What’s your favorite scene in it? That’s a tough one, as every shoot was a ton of fun for me. I will admit that the White Chrysler Lebaron scene might win it just because it has such a great story behind it. The conversation began by drinking beers in a hot tub in Salt Lake City, UT earlier this year and without realizing how we stumbled onto it, I jumped out of the hot tub and immediately posted on my Facebook page asking for leads to a White Chrysler Lebaron. A few friends immediately clicked into the song reference but one friend found me a lead in Pocatello, ID, which was the only location we could reach somewhat easily. Except the day Sarah and I drove there, we hit black ice a few times and a three-hour drive turned into about six hours. Instead of buying the car, we thankfully could pay a fee to borrow it for a few hours. It was the coldest day of the winter in Idaho and the car would short out if we put the red blinker on or go over 30 mph. So doughnuts were out of the question.

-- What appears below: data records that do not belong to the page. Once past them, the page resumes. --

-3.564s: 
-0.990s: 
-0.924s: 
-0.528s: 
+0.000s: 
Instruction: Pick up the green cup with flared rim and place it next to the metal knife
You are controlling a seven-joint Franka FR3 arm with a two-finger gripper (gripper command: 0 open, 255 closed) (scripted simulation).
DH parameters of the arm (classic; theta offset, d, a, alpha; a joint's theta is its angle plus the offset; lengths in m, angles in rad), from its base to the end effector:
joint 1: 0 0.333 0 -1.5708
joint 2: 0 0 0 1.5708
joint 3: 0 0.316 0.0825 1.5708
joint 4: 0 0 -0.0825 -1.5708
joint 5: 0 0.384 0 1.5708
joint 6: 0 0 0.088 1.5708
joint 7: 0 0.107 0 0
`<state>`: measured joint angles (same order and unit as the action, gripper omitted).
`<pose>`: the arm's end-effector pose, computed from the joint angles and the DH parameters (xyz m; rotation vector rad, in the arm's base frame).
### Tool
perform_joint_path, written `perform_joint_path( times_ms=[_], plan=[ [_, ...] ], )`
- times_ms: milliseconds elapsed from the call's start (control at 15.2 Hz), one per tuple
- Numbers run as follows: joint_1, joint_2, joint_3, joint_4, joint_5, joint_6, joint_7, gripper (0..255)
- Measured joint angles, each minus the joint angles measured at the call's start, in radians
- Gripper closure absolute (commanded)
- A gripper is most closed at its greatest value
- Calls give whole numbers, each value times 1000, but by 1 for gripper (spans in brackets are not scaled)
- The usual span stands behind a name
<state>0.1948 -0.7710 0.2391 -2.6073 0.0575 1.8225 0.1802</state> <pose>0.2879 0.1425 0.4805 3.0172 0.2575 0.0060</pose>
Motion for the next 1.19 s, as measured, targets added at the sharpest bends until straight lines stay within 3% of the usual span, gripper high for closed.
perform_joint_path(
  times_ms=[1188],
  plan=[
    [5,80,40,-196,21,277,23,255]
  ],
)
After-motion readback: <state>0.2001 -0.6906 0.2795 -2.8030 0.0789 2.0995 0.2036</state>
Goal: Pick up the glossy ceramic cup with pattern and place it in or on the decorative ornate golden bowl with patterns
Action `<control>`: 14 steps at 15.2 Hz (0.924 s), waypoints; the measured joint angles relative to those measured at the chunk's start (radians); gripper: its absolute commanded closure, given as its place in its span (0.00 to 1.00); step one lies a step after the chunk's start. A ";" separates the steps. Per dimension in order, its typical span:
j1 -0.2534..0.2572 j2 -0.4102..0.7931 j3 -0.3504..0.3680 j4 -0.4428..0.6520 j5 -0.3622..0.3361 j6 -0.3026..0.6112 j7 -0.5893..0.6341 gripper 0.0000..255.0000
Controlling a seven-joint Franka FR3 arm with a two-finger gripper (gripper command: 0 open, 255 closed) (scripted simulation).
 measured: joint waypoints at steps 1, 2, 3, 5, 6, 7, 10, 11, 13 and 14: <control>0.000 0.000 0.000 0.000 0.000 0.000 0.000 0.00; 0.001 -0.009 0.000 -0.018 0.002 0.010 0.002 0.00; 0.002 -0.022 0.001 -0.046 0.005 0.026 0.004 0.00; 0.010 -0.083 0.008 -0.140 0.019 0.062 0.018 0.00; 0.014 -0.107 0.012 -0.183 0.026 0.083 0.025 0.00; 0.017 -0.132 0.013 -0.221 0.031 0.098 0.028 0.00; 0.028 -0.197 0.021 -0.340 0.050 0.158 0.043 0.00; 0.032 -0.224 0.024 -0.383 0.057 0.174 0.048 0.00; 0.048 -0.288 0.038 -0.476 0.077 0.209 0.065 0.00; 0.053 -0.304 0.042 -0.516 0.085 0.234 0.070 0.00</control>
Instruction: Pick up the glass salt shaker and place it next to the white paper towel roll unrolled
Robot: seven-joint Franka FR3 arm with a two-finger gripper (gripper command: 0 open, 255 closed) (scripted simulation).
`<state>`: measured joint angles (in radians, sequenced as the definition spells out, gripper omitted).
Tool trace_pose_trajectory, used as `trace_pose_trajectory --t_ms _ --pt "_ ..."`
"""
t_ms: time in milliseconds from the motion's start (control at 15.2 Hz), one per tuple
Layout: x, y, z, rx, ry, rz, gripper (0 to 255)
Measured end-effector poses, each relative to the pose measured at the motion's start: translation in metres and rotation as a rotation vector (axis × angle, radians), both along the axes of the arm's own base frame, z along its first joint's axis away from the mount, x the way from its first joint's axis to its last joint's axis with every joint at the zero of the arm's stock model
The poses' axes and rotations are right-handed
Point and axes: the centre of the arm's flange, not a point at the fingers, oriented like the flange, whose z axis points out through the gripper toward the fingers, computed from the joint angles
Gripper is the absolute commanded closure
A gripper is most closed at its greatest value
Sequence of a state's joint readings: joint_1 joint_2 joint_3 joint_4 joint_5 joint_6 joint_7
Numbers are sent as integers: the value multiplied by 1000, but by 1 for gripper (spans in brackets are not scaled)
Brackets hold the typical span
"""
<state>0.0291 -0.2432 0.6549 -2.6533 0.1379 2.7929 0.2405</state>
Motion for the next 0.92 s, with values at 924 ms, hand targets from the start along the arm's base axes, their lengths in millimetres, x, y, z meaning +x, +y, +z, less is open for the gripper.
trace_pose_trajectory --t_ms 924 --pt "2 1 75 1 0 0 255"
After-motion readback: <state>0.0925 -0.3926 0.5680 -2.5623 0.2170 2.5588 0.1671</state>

What kind of response have you had so far? It’s been an amazing response so far. The reception at the 5 Point Adventure Film Festival was incredible, and perhaps one of the sweetest comments I received was a father asking how he could show his 13-year-old daughter as he went on to tell me how much of a ripper she is at skiing. I’m really hoping that this film can hit the right nerve online.

Tell me how you thought of using the Cake song. I had toyed with the idea of using this song for a few years and I had forgotten about it. Last year I had a different song cued up but at the beginning of this year, even after a friend told me, “Krystle, if your mum has heard of the song then there is no way you can afford it.” I ignored the advice and went after it and did not want to take no for an answer. I can be quite stubborn a lot of the time.

What’s next for you? I actually just got word to continue another project series I’ve been collaborating with Canon Australia and pursuing to direct two more short films this summer/fall. I can’t say too much just yet but just keep an eye out at film festivals for now, and – fingers crossed – it’ll surface online sometime in 2018.